The incoming foreign workers are not living communally.

“What we have done is put them up separately so they are not having contact with each other,” Henry said. “They are being provided for in a hotel accommodation so they all have their own bathroom, their own room, they're provided food, they’re provided with means to have contact, they have outside time. But we maintain the physical distancing. We maintain the hygiene that's necessary.”

Four of the incoming workers, on four different flights, did test positive for COVID-19.

They were moved to a separate area in the hotel so there was no way they could have contact with any other workers, Henry said.

Because of that, the other workers have been cleared to travel to the farms where they are going to work this summer.

The workers are checked for COVID-19 in their home countries and, again, by Canadian officials when they arrive, Ministry of Health spokesperson Chris Shewchuk said in an email. If they show symptoms they are quarantined immediately and tested.
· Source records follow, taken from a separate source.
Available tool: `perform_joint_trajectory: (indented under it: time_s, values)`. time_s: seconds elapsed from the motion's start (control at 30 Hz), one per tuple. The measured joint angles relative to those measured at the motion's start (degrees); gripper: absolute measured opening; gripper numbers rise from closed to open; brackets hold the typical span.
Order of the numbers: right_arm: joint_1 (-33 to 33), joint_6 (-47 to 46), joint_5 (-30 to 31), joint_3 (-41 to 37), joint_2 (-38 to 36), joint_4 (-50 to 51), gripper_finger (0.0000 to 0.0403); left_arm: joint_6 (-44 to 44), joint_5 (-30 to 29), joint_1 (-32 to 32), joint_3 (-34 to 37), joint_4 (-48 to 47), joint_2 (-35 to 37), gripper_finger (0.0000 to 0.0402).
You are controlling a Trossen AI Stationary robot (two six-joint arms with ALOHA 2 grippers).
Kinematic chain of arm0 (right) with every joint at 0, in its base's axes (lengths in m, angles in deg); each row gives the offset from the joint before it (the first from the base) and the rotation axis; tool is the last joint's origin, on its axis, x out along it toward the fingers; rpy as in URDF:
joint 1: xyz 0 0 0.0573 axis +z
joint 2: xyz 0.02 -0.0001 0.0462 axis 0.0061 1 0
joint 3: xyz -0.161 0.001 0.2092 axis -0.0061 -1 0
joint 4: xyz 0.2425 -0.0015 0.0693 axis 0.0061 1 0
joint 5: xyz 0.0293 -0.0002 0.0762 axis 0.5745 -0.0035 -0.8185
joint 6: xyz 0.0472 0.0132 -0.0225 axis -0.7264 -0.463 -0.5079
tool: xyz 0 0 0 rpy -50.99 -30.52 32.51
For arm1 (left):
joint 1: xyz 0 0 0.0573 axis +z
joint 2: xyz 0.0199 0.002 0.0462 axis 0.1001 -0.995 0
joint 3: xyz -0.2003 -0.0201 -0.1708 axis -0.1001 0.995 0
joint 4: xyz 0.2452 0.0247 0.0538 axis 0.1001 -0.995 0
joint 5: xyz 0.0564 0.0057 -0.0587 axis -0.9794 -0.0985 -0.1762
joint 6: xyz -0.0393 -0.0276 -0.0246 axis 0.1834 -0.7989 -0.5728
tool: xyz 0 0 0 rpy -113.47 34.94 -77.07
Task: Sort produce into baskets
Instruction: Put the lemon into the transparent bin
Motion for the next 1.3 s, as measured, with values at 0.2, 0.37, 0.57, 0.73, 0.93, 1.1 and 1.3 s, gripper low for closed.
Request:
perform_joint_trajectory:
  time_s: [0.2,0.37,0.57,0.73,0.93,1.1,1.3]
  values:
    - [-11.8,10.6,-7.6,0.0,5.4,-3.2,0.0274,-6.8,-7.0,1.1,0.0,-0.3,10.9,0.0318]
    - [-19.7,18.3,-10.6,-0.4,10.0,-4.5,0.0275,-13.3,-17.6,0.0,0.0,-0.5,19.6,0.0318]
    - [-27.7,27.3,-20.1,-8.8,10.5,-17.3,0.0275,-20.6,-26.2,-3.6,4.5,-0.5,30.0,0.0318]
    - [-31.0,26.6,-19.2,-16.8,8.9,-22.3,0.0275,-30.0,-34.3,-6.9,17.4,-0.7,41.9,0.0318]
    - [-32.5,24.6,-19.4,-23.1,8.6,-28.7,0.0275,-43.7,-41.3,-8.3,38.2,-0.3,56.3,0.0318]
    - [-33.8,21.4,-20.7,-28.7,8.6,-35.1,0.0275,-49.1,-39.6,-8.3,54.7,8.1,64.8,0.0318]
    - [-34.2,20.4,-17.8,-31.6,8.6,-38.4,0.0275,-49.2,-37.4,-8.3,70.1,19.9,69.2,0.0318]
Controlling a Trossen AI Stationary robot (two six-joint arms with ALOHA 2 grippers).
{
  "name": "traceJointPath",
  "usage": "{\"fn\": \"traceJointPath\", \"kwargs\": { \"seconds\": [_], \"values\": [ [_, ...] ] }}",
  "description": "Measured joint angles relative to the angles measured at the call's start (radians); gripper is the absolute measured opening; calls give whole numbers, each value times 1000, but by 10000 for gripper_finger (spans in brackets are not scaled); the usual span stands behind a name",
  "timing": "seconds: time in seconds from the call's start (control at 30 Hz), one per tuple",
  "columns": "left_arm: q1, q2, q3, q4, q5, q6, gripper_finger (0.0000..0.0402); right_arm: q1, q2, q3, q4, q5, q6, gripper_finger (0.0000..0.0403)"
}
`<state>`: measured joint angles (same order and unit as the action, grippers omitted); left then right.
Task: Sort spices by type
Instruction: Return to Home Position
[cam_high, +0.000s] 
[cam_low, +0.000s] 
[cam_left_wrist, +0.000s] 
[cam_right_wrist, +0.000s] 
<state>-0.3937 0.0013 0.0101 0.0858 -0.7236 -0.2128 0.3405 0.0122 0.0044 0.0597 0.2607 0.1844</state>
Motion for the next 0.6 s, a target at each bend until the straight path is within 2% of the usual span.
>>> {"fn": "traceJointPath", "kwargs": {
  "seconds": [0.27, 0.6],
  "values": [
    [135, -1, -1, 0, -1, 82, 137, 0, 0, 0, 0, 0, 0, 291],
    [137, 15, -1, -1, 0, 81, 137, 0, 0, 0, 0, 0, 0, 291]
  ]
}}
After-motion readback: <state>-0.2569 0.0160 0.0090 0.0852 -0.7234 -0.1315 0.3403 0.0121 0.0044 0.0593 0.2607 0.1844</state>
Those not showing symptoms are screened on arrival, checked during their stay and screened again before being cleared to leave.

Those who have symptoms and test positive must be cleared by a health care provider before being allowed to travel, Shewchuk wrote.

The workers are expected to remain on their host farms throughout their stay to minimize the risk of them or local residents spreading the disease to each other.